The legislation is a product of compromise from the Missouri Chamber of Commerce, the St. Louis RCGA, the utility industries, the Missouri Farm Bureau and a host of other parties. Several concessions were made on all sides to ensure that the bill.
“Overall, the legislation provides more protection for property owners, while still allowing provisions for developers. Opponents still argue that the legislation does not go far enough to protect property owners,” said state Representative Connie Johnson, who has asked for a special committee to study urban issues pertaining to eminent domain and blight.

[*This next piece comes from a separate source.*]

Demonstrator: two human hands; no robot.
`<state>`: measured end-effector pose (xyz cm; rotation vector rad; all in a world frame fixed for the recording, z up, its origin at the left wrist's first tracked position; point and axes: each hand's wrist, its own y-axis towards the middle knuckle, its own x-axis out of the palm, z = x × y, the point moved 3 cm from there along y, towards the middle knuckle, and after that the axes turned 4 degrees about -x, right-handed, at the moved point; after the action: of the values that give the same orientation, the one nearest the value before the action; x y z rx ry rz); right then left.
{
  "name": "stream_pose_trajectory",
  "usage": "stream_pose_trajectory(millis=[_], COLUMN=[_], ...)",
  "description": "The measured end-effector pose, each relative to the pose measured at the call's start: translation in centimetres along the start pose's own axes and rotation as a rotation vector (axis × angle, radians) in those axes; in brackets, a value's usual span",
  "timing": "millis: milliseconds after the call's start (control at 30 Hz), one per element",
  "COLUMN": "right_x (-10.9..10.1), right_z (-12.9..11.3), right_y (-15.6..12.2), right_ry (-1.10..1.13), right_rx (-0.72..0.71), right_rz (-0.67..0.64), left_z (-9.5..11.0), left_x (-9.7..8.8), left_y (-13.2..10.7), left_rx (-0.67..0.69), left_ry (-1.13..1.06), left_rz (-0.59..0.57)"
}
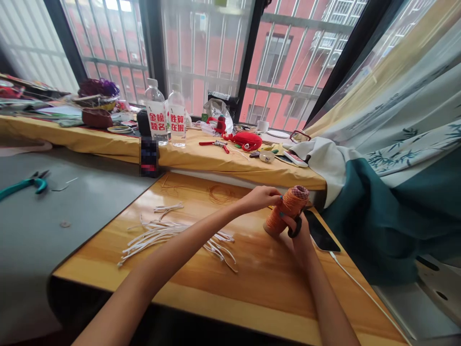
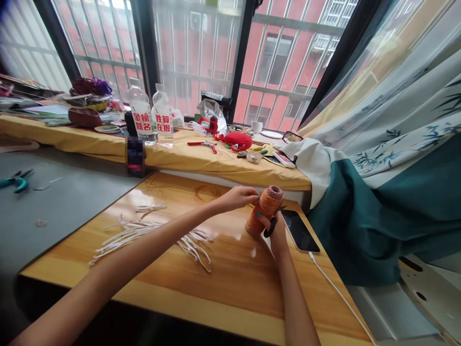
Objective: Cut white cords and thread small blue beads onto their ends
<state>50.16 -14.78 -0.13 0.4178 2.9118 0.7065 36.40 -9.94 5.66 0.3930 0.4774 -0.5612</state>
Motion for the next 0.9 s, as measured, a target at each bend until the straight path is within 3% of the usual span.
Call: stream_pose_trajectory(millis=[100,167,300,533,767,900], right_x=[0.1,0.1,0.0,0.1,0.6,-0.9], right_z=[0.0,0.0,-0.1,-0.3,-0.1,0.0], right_y=[0.0,0.0,-0.1,-0.6,-0.3,0.3], right_ry=[0.005,-0.026,-0.079,-0.117,0.111,0.213], right_rx=[0.001,-0.006,-0.016,-0.005,-0.062,-0.1], right_rz=[-0.058,-0.057,-0.031,-0.017,-0.054,0.009], left_z=[0.0,0.2,0.6,0.8,-0.2,-1.3], left_x=[-0.1,-0.1,-0.3,-0.1,-0.8,-1.9], left_y=[-1.0,-1.6,-2.2,-2.6,-2.1,-3.0], left_rx=[-0.088,-0.065,0.055,0.002,0.044,-0.078], left_ry=[-0.075,-0.083,0.037,0.109,0.184,0.166], left_rz=[-0.14,-0.177,-0.057,0.002,0.149,0.117])
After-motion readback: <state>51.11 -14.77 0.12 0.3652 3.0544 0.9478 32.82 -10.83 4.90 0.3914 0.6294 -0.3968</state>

In a release, the Senate Majority Caucus said the bill “limits eminent domain for economic development and updates nearly 60-year-old, out-dated practices of seizing land using eminent domain for public projects such as roads and utilities. Under the new bill, families and businesses would also be better compensated when they are not willing to sell.”
Senate Republicans also said the bill “outlines that property owners should be paid based on what the price of the land would be for development, not its current use. Heritage value, meaning homes, farms or businesses that have been in the same extended family for at least 50 years, will automatically receive an additional 50 percent on top of the land’s value. Farmland is prohibited from being blighted. Anyone whose home or business is taken will receive homestead value, or an additional 25 percent on top of the home’s value.”
The bill also includes re-establishment costs, capped at $10,000 for any business displaced by eminent domain. Relocation costs, up to $1,000 are available for homeowners and renters.
The bill also works to update eminent domain laws dealing with public use. It requires notice to landowners as soon as a utility or transportation department looks at purchasing an easement. It prohibits easements from being transferred or used for a different purpose than originally purchased for. And in the case the use of the land within 300 feet of the home or business on a property is disturbed by the easement, the utility or department must pay an additional 25 percent under the Homestead value provision.
Senate President Pro Tem Michael R. Gibbons, R-Kirkwood, represents Sunset Hills which was devastated by a failed eminent domain project for a new shopping mall.
“The most powerful reform was seen in the local elections this April when local alderman and the mayor in Sunset Hills were voted out of office for trying to displace a good neighborhood for more tax revenue from a shopping center,” Gibbons said.
“This bill creates a threshold that will prevent developers and local governments from abusing the awesome power of government to take someone’s home, farm or business.”